- **RECORDS SHOWN**
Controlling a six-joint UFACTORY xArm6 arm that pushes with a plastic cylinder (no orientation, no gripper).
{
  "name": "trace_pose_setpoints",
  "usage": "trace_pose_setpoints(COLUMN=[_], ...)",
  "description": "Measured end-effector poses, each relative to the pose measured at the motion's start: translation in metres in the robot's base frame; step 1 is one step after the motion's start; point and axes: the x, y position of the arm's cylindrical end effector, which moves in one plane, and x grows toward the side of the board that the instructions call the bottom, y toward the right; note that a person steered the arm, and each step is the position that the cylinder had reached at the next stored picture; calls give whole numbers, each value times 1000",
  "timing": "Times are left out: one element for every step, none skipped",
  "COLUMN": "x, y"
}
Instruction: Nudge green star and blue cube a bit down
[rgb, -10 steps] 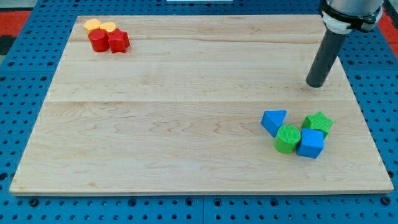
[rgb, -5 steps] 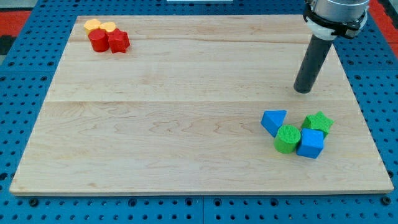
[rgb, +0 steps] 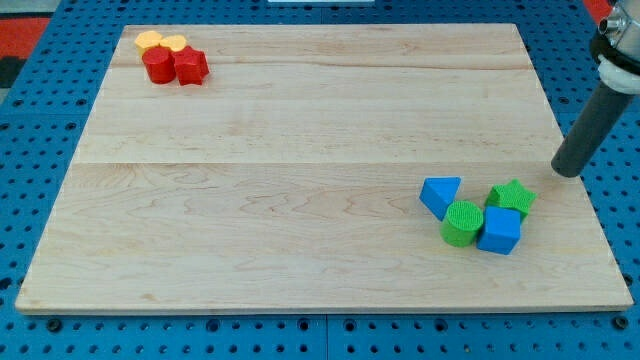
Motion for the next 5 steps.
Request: trace_pose_setpoints(x=[20,25,25,28,31], y=[-18,-43,-52,-49,2])
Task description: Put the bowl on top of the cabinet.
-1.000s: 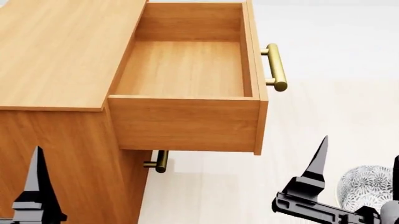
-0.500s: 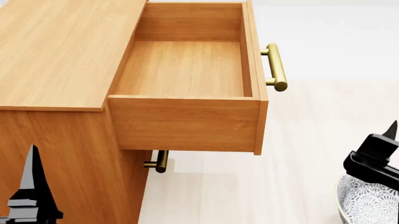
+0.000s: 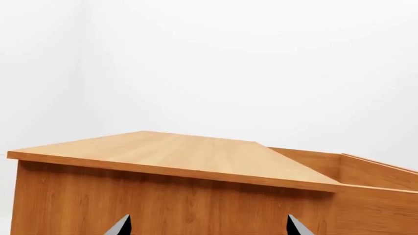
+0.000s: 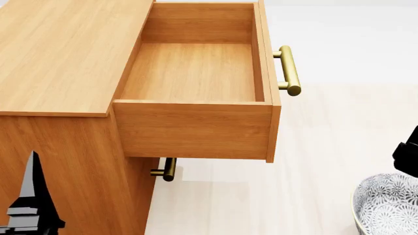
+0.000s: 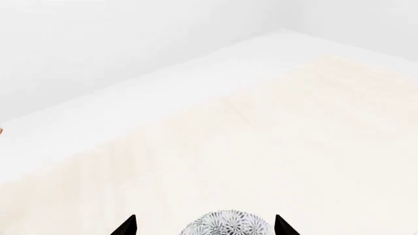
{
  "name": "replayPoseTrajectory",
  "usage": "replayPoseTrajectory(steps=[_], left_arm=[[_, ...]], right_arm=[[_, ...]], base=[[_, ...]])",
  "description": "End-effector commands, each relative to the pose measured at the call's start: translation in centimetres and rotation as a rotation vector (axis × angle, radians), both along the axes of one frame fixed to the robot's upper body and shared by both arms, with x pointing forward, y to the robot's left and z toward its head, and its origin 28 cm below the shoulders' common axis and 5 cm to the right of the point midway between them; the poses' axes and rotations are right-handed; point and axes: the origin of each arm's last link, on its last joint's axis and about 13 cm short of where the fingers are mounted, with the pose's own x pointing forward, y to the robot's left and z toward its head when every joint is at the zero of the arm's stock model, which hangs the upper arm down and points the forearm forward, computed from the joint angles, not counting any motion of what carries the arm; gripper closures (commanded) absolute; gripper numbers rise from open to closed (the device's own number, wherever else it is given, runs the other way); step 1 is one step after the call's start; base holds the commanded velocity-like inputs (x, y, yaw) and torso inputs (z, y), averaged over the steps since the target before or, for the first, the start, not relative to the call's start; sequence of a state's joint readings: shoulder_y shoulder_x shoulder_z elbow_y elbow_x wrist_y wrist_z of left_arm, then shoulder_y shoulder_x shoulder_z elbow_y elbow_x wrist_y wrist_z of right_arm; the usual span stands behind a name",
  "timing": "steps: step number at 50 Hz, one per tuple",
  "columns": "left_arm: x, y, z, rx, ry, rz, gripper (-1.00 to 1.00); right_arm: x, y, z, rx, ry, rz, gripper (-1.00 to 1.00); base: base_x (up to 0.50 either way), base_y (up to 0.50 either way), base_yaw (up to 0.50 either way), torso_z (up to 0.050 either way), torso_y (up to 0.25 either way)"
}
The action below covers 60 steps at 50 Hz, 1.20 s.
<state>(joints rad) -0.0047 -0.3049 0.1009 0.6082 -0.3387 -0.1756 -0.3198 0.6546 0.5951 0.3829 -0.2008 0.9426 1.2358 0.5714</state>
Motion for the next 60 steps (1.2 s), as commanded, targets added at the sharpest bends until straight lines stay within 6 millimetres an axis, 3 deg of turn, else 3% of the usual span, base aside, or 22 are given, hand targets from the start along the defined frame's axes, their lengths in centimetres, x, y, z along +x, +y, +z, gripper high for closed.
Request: replayPoseTrajectory(steps=[1, 9, 29, 60], left_arm=[[-0.3, 0.0, -0.2, 0.010, 0.011, 0.018, -1.00], [-0.3, 0.0, -0.2, 0.010, 0.012, 0.019, -1.00], [0.1, 0.0, -0.9, 0.016, 0.021, 0.021, -1.00], [0.5, -0.1, -1.4, 0.027, 0.043, 0.023, -1.00]], right_arm=[[0.7, -1.1, 0.6, 0.062, 0.150, 0.071, -1.00], [1.7, -2.1, 0.0, 0.088, 0.254, 0.066, -1.00], [3.2, -4.5, 1.5, 0.104, 0.355, -0.039, -1.00], [6.5, -6.5, 2.9, 0.025, 0.376, -0.064, -1.00]], base=[[0.00, 0.00, 0.00, 0.000, 0.000], [0.00, 0.00, 0.00, 0.000, 0.000], [0.00, 0.00, 0.00, 0.000, 0.000], [0.00, 0.00, 0.00, 0.000, 0.000]])
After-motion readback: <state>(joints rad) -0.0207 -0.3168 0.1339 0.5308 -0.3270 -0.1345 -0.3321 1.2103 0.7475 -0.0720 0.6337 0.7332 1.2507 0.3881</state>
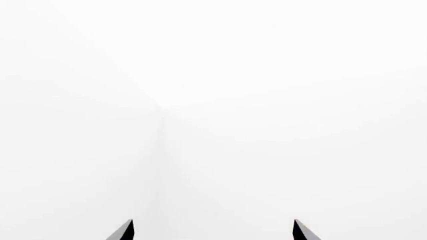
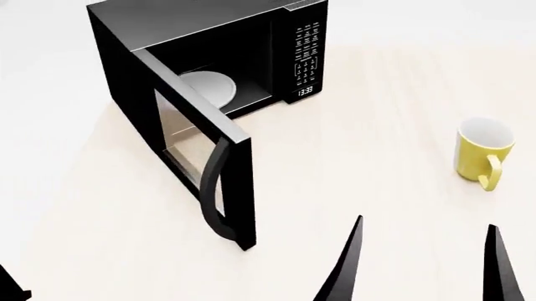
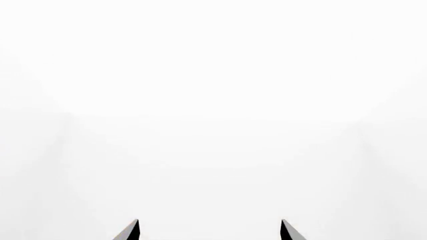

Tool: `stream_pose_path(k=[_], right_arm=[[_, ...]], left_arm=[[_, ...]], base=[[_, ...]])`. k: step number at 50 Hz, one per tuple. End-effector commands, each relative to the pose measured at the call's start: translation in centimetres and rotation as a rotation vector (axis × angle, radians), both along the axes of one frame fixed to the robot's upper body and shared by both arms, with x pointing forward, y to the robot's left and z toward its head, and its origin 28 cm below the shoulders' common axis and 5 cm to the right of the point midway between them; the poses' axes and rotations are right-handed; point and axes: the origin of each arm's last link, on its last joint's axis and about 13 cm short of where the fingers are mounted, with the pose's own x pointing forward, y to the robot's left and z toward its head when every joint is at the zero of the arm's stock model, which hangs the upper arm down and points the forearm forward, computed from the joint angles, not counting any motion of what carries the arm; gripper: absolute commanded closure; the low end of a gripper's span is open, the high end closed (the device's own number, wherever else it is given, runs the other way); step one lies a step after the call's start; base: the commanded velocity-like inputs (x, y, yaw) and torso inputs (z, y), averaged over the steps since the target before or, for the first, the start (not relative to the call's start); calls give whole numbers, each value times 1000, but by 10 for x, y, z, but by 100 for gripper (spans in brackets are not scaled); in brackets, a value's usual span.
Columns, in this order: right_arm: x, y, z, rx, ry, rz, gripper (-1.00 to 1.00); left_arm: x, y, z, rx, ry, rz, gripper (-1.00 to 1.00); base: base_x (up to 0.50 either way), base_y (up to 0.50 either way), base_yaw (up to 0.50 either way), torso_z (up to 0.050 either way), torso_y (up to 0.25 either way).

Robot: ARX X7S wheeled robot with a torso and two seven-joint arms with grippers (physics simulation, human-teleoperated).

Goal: Close the microwave.

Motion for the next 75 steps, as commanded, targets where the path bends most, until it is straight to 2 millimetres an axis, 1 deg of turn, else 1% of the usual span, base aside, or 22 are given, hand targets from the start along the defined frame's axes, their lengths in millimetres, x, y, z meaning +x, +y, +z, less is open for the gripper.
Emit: stream_pose_path(k=[1, 25, 49, 53, 57, 59, 61, 63, 65, 66, 67, 68, 69, 70, 72, 73, 74, 75], right_arm=[[1, 1, 1, -28, 21, 14, -100], [3, -1, 1, 12, 44, 4, -100], [2, 0, 0, -9, 33, -9, -100], [2, -1, 0, -9, 21, -20, -100], [1, -1, 0, -8, 8, -15, -100], [1, -1, 0, -8, 8, -15, -100], [1, -1, 0, -7, 9, -12, -100], [1, -1, 0, -7, 11, -12, -100], [2, -1, 0, -7, 12, -11, -100], [2, -1, -1, -9, 14, -12, -100], [2, -1, -1, -9, 13, -12, -100], [2, -1, -1, -10, 13, -11, -100], [2, -1, -1, -10, 15, -11, -100], [2, 0, -1, -11, 15, -10, -100], [2, 0, -2, -12, 17, -9, -100], [2, 0, -2, -13, 17, -8, -100], [2, 0, -3, -15, 19, -8, -100], [2, 0, -3, -15, 19, -8, -100]], left_arm=[[2, 2, -2, 9, 7, 15, -100], [2, 0, -3, 12, 16, 6, -100], [2, 0, -3, 13, 15, 6, -100], [2, 0, -3, 13, 14, 5, -100], [3, 4, 2, -12, 17, 3, -100], [5, 9, 7, 7, 33, -49, -100], [8, 16, 13, 52, 72, -176, -100], [9, 24, 18, 82, 101, -235, -100], [10, 32, 21, 104, 155, -317, -100], [10, 41, 23, 131, 210, -391, -100], [9, 43, 24, 148, 224, -423, -100], [8, 46, 23, 172, 257, -473, -100], [8, 50, 24, 198, 253, -453, -100], [6, 54, 24, 250, 319, -551, -100], [6, 59, 21, 307, 342, -555, -100], [4, 61, 19, 321, 392, -626, -100], [4, 64, 16, 362, 407, -612, -100], [3, 65, 14, 371, 433, -641, -100]], base=[[500, 0, 0, 0, 0], [500, 0, 0, 0, 0], [500, 0, 0, 0, 1], [35, 0, 0, 0, 0], [0, 0, 0, 0, 0], [0, 0, 0, 0, 0], [0, 0, 0, 0, 0], [0, 0, 0, 0, 0], [0, 0, 0, 0, 0], [0, 0, 0, 0, 0], [0, 0, 0, 0, 0], [0, 0, 0, 0, 0], [0, 0, 0, 0, 0], [0, 0, 0, 0, 0], [0, 0, 0, 0, 0], [0, 0, 0, 0, 0], [0, 0, 0, 0, 0], [0, 0, 0, 0, 0]])
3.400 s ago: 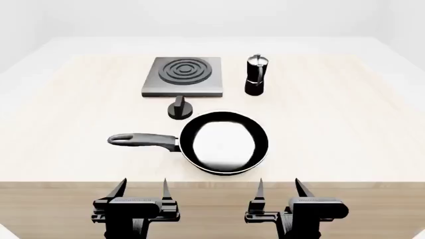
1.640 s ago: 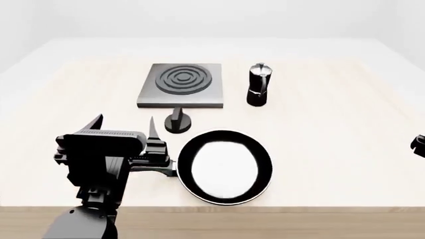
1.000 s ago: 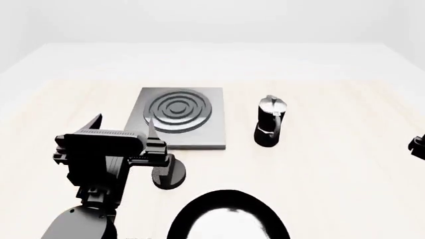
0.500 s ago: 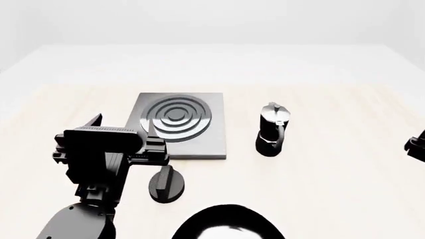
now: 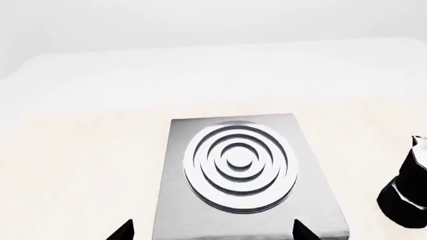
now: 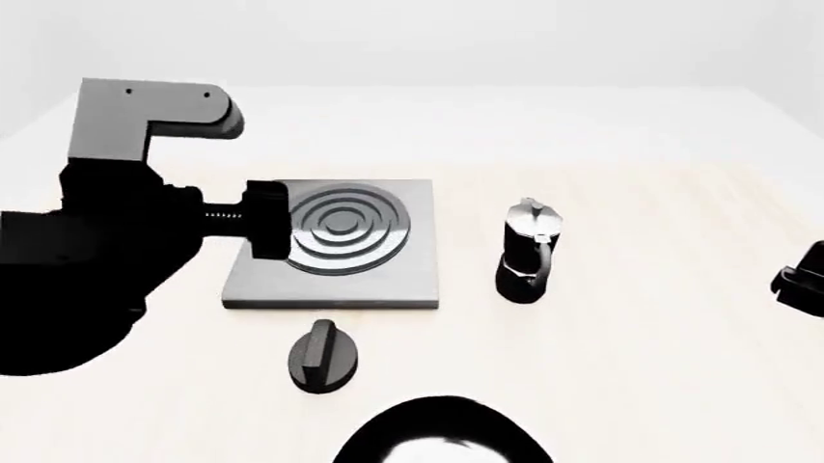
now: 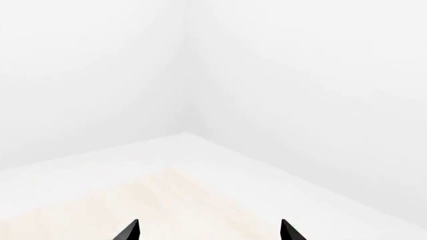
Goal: Turn on the stove and put the frying pan on it.
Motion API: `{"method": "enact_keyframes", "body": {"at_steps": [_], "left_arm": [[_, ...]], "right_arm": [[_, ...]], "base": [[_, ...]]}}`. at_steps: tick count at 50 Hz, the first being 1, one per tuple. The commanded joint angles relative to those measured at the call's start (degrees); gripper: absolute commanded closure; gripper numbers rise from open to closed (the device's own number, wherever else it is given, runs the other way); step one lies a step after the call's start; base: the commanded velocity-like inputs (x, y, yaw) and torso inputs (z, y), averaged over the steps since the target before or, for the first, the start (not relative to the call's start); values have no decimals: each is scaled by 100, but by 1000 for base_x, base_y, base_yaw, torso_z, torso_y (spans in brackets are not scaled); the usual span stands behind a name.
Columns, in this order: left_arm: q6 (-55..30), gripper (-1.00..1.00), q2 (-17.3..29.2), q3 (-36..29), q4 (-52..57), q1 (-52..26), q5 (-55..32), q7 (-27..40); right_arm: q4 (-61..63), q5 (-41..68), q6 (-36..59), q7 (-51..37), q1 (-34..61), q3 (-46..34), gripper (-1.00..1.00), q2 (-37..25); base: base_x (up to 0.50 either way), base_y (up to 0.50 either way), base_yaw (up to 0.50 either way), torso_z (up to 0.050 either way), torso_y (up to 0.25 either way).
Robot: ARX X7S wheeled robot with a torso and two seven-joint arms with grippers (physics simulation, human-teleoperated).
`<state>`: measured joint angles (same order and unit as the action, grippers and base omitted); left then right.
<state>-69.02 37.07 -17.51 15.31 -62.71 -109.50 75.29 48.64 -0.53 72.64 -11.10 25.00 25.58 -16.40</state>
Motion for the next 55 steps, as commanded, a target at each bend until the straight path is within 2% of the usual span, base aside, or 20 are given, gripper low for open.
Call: {"method": "enact_keyframes", "body": {"at_steps": [1,14,24,34,40,41,42,43,55], "left_arm": [[131,-100,933,-1241,-946,-1323,-2960,1298],[46,-100,1170,-1886,-1479,-1423,-2927,1138],[183,-100,1225,-1934,-1480,-1028,-2672,820],[38,-100,1213,-1831,-1785,-748,-2081,176],[-267,-100,1211,-1735,-2045,-659,-1453,-517],[-512,-100,1271,-1644,-2337,-113,-593,-1376],[-523,-100,1268,-1642,-2380,-119,11,-2236],[-523,-100,1269,-1641,-2376,-122,26,-2767],[-512,-100,1211,-1724,-2434,-60,335,-3092]], "right_arm": [[-27,20,2,1,-13,-31,-100,0],[-53,36,-34,3,-70,-39,-100,4],[-75,47,-73,-4,-108,-53,-100,17],[-89,62,-63,-17,-94,-76,-100,29],[-158,76,-120,-21,-116,-92,-100,54],[-206,82,-196,-15,-212,-140,-100,90],[-192,91,-184,-7,-202,-125,-100,89],[-188,91,-172,-8,-193,-121,-100,81],[-181,108,-115,-23,-122,-154,-100,60]], "base": [[0,0,0,0,0],[0,0,0,0,0],[0,0,0,0,0],[0,0,0,0,0],[0,0,0,0,0],[0,0,0,0,0],[0,0,0,0,0],[0,0,0,0,0],[0,0,0,0,0]]}}
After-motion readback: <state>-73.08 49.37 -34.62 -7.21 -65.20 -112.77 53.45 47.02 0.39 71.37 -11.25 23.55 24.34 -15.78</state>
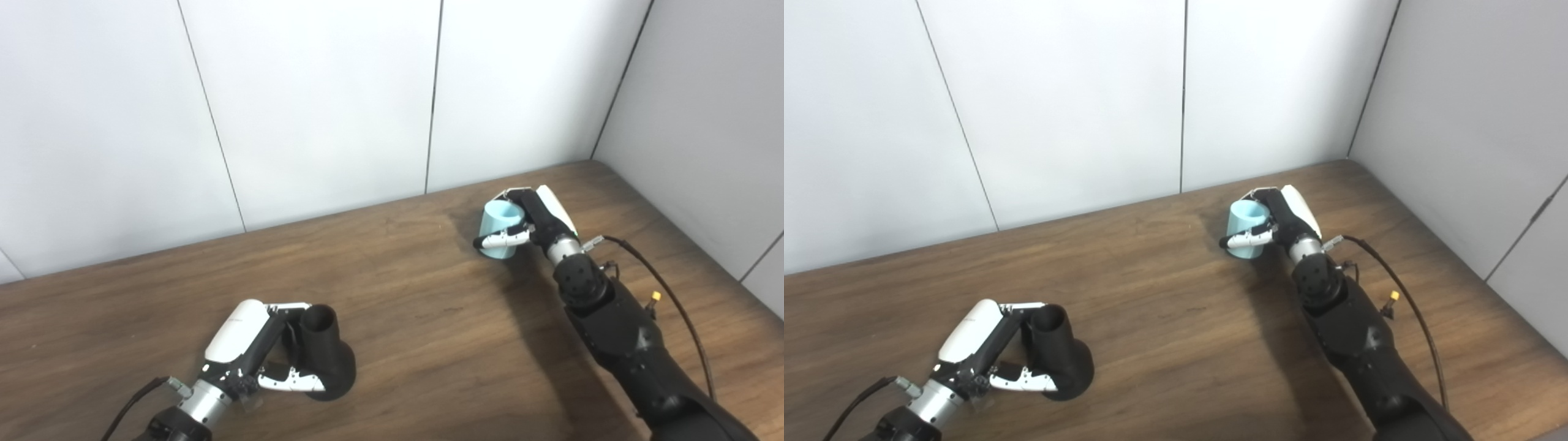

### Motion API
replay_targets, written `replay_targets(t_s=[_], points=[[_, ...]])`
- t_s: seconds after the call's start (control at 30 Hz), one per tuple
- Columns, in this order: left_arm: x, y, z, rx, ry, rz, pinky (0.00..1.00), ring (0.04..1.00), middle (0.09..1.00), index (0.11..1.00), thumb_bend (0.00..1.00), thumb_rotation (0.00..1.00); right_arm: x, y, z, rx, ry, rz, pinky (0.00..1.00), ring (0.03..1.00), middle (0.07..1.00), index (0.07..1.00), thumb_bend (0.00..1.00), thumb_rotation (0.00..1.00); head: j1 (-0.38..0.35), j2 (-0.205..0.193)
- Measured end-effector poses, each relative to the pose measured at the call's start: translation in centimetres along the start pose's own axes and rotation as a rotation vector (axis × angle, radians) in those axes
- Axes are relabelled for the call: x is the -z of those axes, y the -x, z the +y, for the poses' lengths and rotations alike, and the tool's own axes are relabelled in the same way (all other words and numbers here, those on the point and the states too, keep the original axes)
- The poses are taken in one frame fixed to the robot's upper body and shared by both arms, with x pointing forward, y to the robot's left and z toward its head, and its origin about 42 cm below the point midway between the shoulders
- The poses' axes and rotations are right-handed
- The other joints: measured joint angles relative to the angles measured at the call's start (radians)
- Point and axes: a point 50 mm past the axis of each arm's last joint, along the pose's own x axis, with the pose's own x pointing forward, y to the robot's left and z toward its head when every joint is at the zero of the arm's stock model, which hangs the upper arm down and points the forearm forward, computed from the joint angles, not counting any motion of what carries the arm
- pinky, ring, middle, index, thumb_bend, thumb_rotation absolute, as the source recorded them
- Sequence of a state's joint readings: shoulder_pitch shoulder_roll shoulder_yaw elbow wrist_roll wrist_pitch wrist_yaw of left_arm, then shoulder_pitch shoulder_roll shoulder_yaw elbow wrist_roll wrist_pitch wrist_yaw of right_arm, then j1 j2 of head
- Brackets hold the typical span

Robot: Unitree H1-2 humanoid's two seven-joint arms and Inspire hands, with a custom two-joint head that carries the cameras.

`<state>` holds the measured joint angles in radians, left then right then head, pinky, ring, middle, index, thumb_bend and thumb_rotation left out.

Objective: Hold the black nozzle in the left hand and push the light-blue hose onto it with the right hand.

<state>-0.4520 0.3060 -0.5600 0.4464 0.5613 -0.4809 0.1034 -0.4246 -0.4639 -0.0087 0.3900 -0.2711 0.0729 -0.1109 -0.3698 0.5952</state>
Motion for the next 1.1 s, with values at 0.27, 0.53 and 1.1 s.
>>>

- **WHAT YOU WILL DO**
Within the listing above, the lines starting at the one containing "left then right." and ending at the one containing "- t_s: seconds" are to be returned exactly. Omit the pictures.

- **SOLUTION TO THIS PROBLEM**
`<state>`: measured joint angles (same order and unit as the action, grippers and base omitted); left then right.
<state>-69.02 37.07 -17.51 15.31 -62.71 -109.50 75.29 48.64 -0.53 72.64 -11.10 25.00 25.58 -16.40</state>
Motion for the next 55 steps, as commanded, a target at each bend until the straight path is within 2% of the usual span, base aside, or 20 are given, gripper low for open.
Call: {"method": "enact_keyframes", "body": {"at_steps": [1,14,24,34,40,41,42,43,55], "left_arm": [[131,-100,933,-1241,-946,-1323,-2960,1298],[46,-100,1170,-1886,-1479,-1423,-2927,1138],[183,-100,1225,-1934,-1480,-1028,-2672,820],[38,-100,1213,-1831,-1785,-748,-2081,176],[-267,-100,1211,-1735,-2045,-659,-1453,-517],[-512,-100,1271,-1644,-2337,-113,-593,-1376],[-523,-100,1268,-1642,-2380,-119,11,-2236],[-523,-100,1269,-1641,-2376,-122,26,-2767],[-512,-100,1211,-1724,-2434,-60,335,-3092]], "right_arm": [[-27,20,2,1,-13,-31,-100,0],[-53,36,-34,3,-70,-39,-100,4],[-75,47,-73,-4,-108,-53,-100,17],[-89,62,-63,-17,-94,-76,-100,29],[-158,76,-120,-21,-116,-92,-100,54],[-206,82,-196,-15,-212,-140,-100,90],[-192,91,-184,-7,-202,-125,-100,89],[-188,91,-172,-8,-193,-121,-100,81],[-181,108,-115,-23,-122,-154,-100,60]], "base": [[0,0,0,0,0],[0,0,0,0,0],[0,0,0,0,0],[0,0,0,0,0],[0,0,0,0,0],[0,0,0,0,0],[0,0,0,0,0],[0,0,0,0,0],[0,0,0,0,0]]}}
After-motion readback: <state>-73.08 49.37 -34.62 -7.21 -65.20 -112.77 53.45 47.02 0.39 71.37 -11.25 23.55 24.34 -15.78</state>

### Motion API
replay_targets, written `replay_targets(t_s=[_], points=[[_, ...]])`
- t_s: seconds after the call's start (control at 30 Hz), one per tuple

The full answer has now been given.